◆ **ACTIVITY**
What is needed is every line of the data that includes the word "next". Please copy each one.

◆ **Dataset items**
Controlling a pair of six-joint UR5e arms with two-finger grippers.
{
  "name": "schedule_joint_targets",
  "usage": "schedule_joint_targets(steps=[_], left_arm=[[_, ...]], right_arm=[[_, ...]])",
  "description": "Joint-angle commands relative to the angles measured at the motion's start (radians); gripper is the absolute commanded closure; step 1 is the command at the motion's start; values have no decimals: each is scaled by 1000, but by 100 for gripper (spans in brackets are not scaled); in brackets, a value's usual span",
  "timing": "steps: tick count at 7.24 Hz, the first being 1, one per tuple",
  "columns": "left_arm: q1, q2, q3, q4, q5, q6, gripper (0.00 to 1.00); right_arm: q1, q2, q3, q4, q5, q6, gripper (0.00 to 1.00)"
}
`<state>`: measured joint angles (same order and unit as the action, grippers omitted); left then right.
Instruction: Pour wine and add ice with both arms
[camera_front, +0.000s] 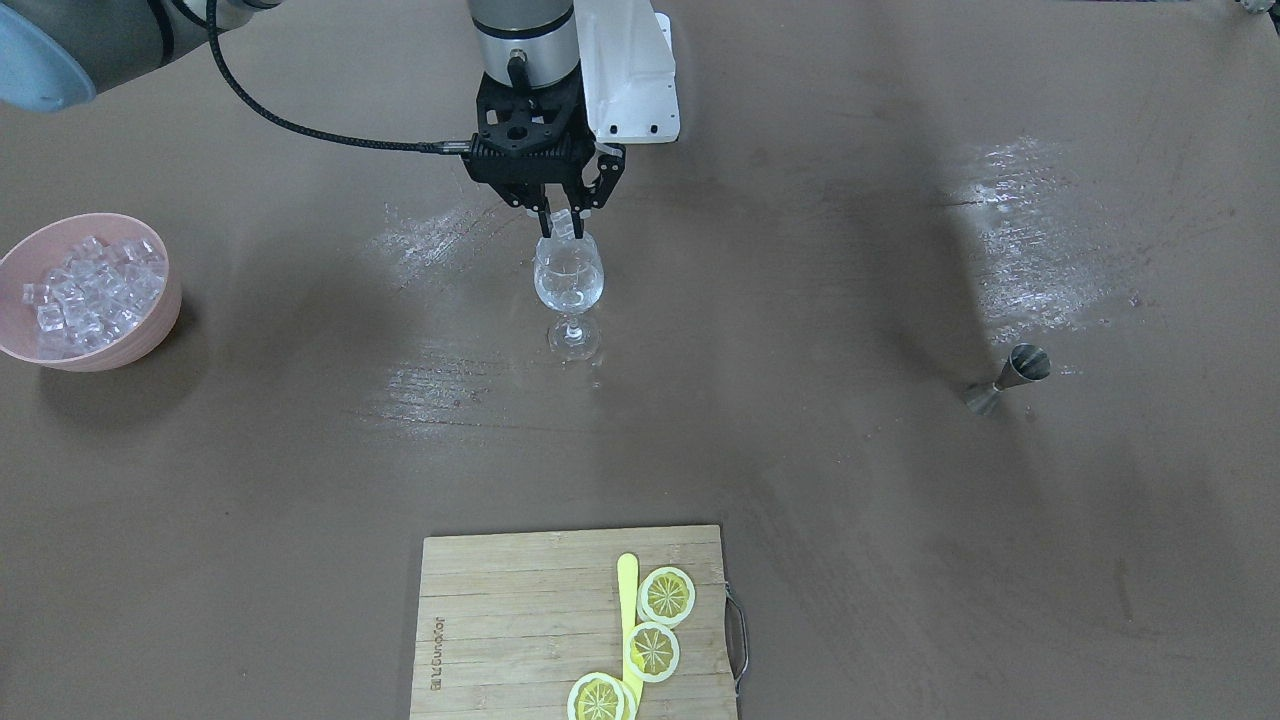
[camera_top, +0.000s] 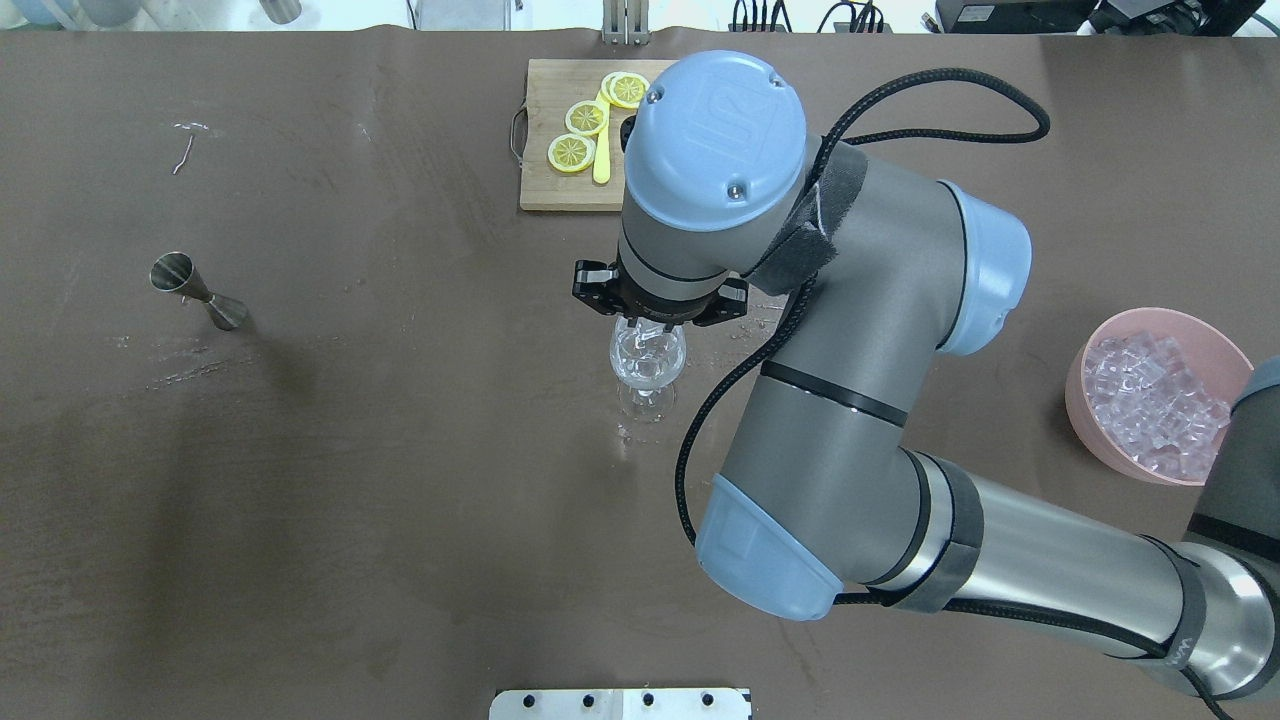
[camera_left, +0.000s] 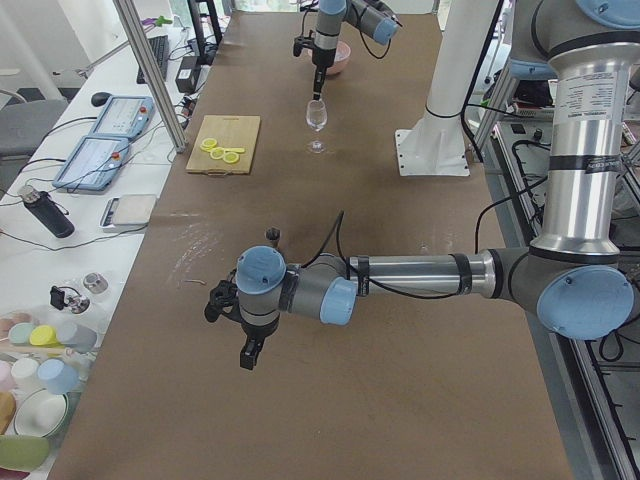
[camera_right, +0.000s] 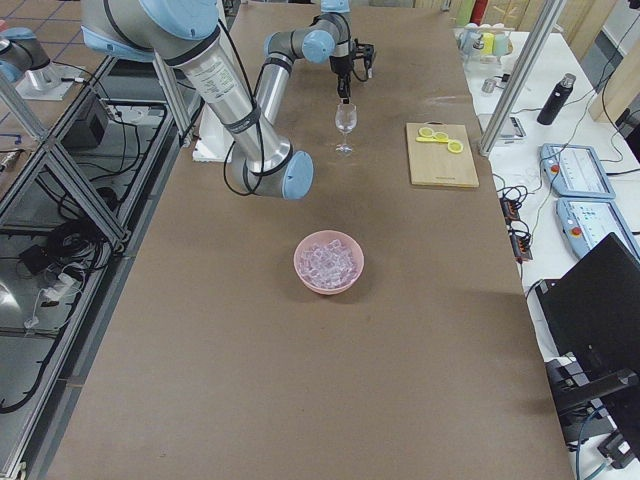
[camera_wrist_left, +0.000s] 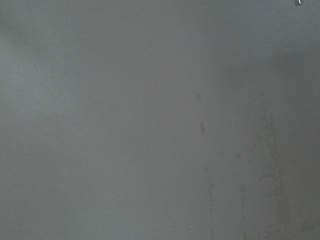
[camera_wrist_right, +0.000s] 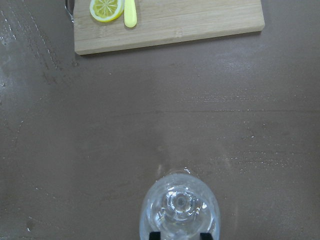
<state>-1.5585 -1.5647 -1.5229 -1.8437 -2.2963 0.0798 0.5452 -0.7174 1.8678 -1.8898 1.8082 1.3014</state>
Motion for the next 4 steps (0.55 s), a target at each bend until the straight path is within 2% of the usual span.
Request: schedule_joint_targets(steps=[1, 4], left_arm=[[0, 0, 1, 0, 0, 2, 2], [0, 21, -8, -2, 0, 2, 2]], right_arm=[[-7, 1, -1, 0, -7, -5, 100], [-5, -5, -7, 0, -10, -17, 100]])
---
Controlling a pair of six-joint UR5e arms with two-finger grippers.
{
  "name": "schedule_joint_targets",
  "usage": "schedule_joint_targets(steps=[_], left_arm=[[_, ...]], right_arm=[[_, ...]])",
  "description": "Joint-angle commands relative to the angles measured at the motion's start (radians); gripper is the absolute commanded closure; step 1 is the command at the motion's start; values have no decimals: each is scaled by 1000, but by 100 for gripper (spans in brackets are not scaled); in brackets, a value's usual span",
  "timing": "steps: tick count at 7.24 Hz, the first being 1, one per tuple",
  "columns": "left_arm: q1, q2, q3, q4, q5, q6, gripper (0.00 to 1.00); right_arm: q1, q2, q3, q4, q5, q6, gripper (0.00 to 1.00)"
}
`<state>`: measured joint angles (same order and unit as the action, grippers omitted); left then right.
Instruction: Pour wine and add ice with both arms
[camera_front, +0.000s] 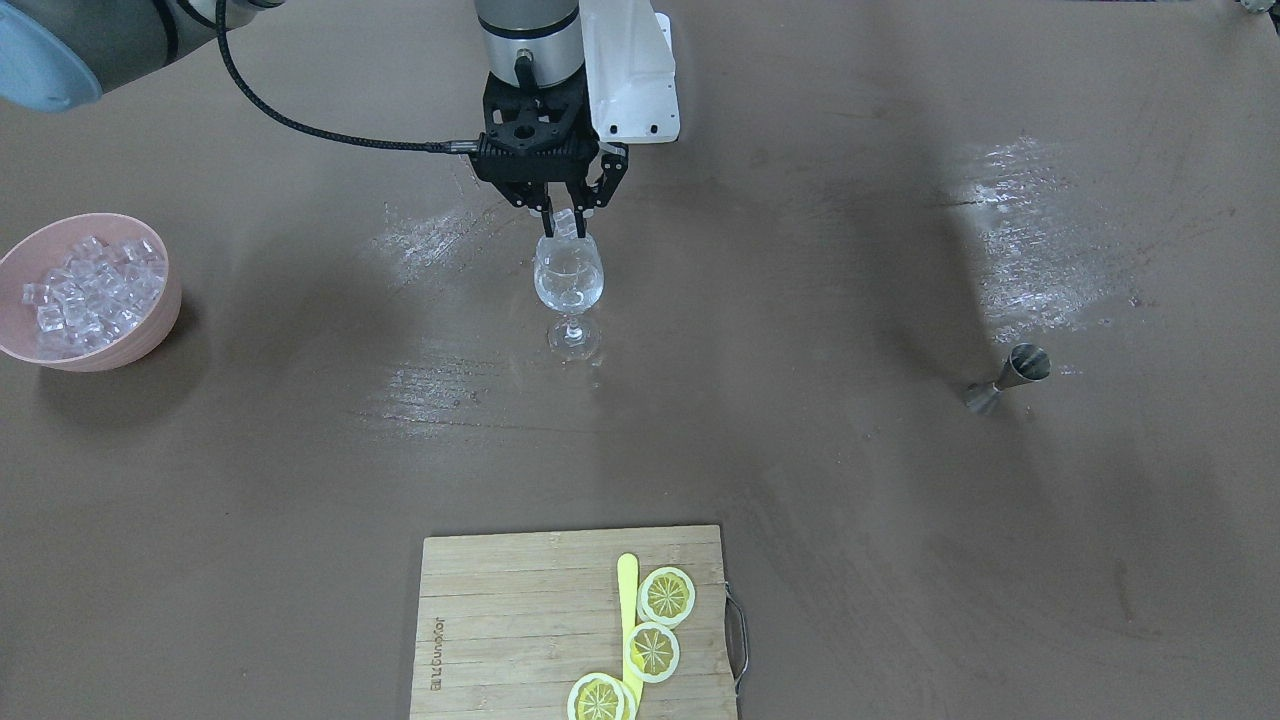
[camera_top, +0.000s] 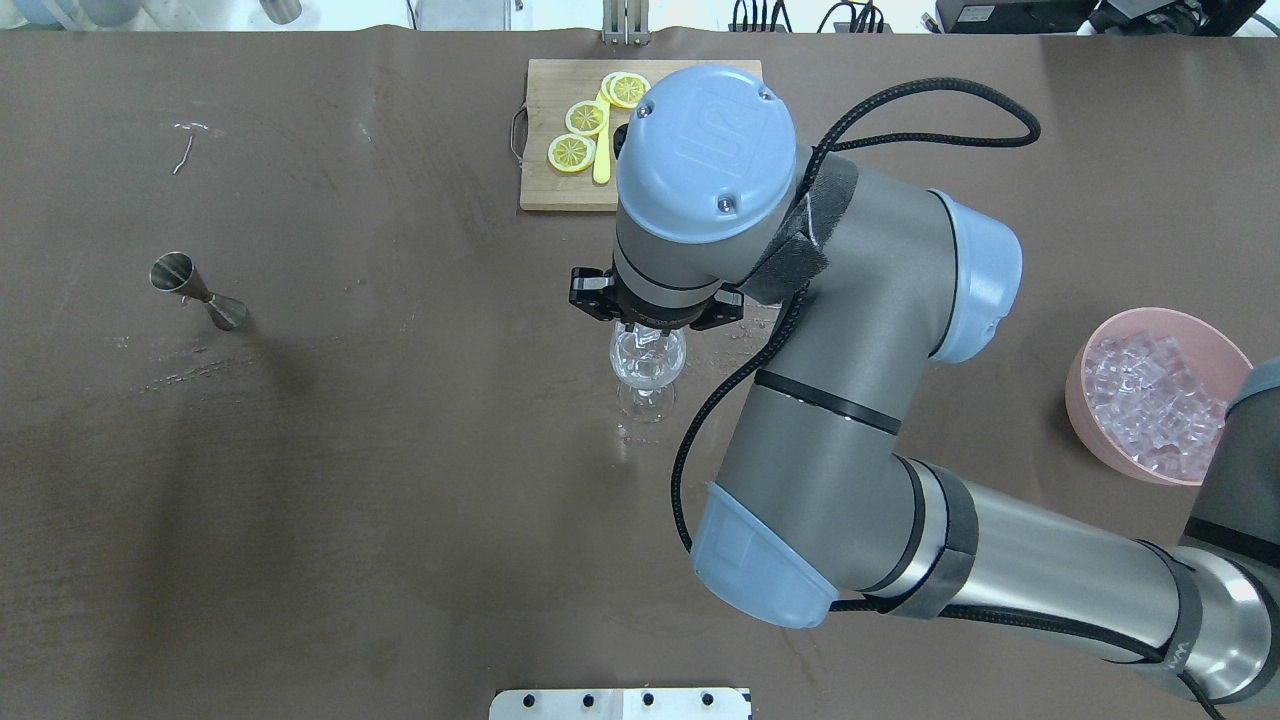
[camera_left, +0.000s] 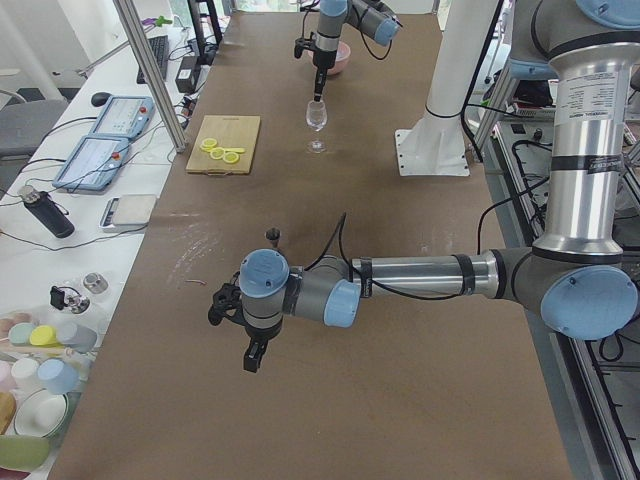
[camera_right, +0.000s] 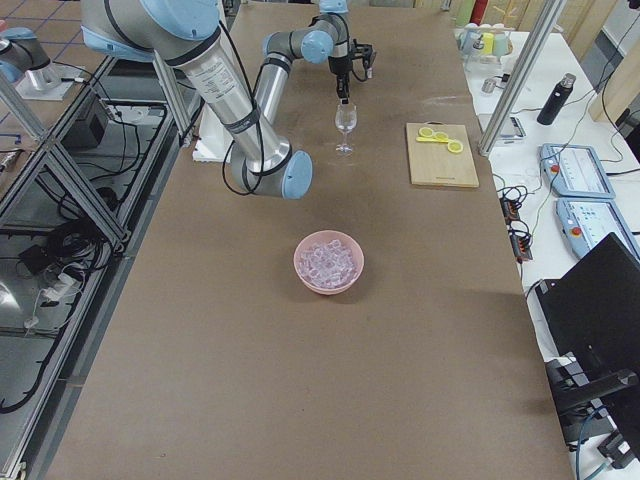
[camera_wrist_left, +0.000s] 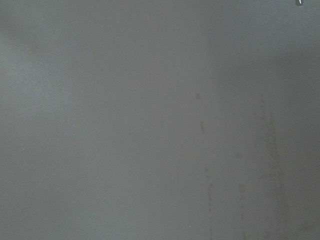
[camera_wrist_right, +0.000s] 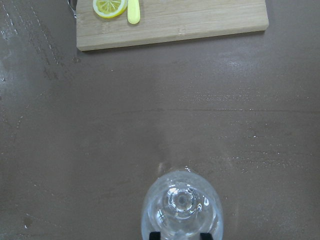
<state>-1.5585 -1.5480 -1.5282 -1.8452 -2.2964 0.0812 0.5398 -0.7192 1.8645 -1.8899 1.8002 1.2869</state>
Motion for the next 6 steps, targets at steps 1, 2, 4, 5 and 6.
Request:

◆ **ANSWER TO THIS PROBLEM**
Motion for the next 4 steps (0.55 s), a target at each bend until the straight path is within 2% of the usual span.
Motion for the next 6 steps, targets at steps 1, 2, 4, 5 and 6.

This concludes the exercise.